Seasonal and versatile. The cake is more of a large scone with the chopped fruit sandwiched inside. As the original recipe describes it can be used with any seasonal fruit. Apples, plums, rhubarb, peaches, and the like should be chopped small to ensure they cook through during the bake. Berries will do fine on their own.
Adapted from Darina Allen’s The Forgotten Skills Cookbook,
- Flour 12oz
- Salt 1/2t
- Sugar 1 1/2oz
- Baking Soda 1/2t
- Butter 4oz
- Egg 1, beaten
- Buttermilk 125mL
- Rhubarb 1 1/2lb
- Sugar 5oz
Preheat the oven to 350˚F . Line the baking tin with butter and the bottom with parchment.
Combine the dry ingredients in a large bowl: flour, sugar, salt, baking soda. Cube the butter. Massage the pieces into the flour until the mix resembles cornmeal.
Combing the egg and buttermilk. If you don’t have buttermilk regular whole milk can be acidulated by adding the juice of one lemon to it. Make a well in the center of the dry ingredients. Mix to combine. Divide the large dough ball into two pieces. This will make up the ‘bread’ in the sandwich. Press one piece out to cover the base of the baking dish. Add the chopped fruit, spreading evenly over the surface. Cover with the remaining dough. Spread to cover the fruit.

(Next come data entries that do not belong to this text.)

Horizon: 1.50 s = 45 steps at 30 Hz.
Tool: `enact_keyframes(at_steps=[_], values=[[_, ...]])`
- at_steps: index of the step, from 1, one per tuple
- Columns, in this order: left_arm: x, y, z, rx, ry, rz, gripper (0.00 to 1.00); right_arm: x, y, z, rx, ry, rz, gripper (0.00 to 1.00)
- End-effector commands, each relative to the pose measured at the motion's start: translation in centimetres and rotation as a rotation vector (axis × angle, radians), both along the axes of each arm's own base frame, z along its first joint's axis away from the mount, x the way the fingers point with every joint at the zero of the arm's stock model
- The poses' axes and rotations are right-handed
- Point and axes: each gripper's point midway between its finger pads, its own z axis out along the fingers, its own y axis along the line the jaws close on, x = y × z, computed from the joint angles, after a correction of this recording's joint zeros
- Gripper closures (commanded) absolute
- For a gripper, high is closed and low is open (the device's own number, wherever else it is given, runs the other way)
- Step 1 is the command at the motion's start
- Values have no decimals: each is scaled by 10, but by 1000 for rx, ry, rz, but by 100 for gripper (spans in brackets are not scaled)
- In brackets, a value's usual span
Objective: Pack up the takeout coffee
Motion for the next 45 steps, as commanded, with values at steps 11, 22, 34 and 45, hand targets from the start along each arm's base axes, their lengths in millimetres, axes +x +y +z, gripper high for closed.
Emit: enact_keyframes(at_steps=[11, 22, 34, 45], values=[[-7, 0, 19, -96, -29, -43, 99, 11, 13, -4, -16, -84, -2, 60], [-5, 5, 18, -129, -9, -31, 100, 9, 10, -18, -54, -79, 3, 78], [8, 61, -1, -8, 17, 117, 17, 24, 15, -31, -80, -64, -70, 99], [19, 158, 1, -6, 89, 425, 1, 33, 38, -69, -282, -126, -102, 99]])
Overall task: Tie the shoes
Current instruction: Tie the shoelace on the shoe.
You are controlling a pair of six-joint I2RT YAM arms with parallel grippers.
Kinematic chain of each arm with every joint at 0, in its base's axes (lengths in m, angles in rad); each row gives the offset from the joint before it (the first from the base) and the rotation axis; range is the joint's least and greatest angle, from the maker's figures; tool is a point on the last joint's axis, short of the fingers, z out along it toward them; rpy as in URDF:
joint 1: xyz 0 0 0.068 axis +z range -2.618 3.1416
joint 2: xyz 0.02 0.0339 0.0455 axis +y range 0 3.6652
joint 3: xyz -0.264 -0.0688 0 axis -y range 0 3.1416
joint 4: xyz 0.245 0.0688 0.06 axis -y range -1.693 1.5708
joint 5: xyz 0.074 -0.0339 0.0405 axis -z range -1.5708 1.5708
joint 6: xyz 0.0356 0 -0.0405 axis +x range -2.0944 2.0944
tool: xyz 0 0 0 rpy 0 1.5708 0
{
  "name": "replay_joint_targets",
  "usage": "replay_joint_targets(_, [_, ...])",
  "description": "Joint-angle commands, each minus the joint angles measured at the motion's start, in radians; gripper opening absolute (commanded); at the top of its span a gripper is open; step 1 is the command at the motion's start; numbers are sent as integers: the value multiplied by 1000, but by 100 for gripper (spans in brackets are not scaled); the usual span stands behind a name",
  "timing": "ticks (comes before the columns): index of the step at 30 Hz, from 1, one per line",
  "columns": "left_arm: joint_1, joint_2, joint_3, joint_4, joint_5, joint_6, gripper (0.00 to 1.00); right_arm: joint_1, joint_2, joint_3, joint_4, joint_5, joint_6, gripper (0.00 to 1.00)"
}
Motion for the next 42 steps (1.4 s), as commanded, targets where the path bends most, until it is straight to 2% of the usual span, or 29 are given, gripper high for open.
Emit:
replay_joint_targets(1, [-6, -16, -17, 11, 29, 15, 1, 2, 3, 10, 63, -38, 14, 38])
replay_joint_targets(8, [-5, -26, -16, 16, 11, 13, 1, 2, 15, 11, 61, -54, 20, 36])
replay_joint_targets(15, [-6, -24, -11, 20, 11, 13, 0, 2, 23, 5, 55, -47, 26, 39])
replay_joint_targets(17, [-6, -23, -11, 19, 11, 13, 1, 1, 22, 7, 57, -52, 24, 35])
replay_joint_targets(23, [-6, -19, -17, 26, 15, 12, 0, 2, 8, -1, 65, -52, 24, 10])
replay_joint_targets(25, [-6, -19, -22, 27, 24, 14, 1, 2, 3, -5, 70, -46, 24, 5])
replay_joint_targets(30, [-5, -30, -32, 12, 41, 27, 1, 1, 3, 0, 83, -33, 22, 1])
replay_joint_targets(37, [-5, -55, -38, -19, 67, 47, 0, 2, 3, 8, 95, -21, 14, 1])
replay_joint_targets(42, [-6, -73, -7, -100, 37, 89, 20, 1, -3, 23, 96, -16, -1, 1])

Brush with egg wash for a golden finish. In case the fruit bubbles over place the baking tin on a sheet tray before putting it in the oven. The cake will need about an hour in the oven. Check it half way through to assess and rotate the baking pan.
Allow the cake to cool before serving. Enjoy the softly whipped cream and a cuppa. Or, do as I plan to do and have a slice for breakfast tomorrow. You earned it!